» **Exercise instructions**
Review the material and extract every line in which the word "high" occurs.

» **Stored data**
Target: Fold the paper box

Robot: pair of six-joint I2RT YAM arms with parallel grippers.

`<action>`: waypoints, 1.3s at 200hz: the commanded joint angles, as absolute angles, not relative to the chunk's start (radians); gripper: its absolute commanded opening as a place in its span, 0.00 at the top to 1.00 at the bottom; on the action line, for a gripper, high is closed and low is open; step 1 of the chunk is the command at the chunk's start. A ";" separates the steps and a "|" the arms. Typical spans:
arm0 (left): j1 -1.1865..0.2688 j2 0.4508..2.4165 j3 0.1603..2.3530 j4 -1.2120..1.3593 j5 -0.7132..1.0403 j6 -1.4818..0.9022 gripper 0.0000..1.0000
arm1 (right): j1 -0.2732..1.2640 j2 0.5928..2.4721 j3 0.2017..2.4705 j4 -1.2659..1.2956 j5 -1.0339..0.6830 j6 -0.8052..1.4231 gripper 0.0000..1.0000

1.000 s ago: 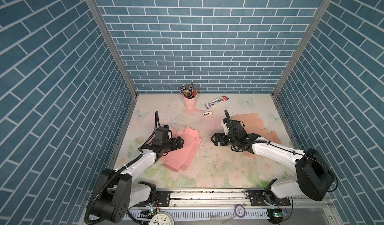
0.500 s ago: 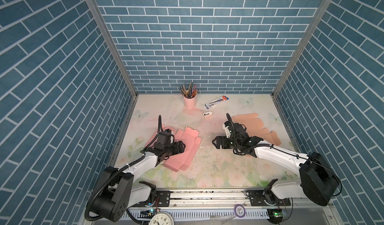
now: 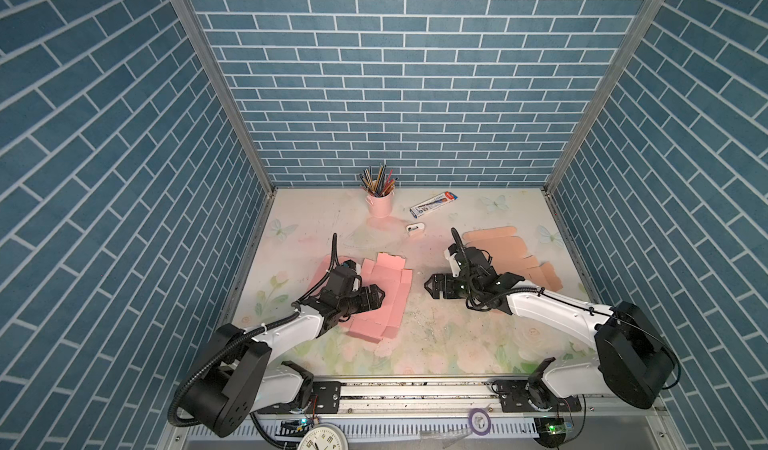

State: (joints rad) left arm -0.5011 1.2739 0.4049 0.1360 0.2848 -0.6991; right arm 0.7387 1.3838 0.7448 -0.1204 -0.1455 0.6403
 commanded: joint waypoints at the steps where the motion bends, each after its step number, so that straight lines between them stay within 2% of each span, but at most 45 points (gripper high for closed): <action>1: -0.550 1.304 0.408 0.142 0.310 -0.778 0.12 | 0.733 1.392 0.762 -0.128 -0.156 0.668 0.03; 72: -0.624 1.333 0.475 0.155 0.320 -0.786 0.12 | 0.717 1.425 0.756 -0.096 -0.209 0.677 0.12; 120: -0.563 1.309 0.541 0.038 0.328 -0.662 0.12 | 0.717 1.435 0.738 -0.076 -0.236 0.699 0.19; 162: -0.497 1.304 0.510 0.041 0.347 -0.615 0.12 | 0.720 1.444 0.711 -0.040 -0.256 0.728 0.23; 260: -0.499 1.318 0.455 0.071 0.379 -0.594 0.17 | 0.733 1.532 0.694 0.056 -0.302 0.749 0.36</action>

» **Task output**
`<action>`: waypoints, 1.3s at 200hz: the commanded joint angles, as absolute angles, not relative to the chunk's start (radians); gripper: its absolute commanded opening as a place in its span, 0.00 at the top to 1.00 at the bottom; on the action line, for a gripper, high is closed and low is open; step 1 of the chunk is the command at the chunk's start. A ";" separates the steps and a "|" the arms. Typical spans:
 commanded: joint waypoints at the steps where the motion bends, each after its step number, so that straight lines between them stay within 2% of each span, but at most 45 points (gripper high for closed): <action>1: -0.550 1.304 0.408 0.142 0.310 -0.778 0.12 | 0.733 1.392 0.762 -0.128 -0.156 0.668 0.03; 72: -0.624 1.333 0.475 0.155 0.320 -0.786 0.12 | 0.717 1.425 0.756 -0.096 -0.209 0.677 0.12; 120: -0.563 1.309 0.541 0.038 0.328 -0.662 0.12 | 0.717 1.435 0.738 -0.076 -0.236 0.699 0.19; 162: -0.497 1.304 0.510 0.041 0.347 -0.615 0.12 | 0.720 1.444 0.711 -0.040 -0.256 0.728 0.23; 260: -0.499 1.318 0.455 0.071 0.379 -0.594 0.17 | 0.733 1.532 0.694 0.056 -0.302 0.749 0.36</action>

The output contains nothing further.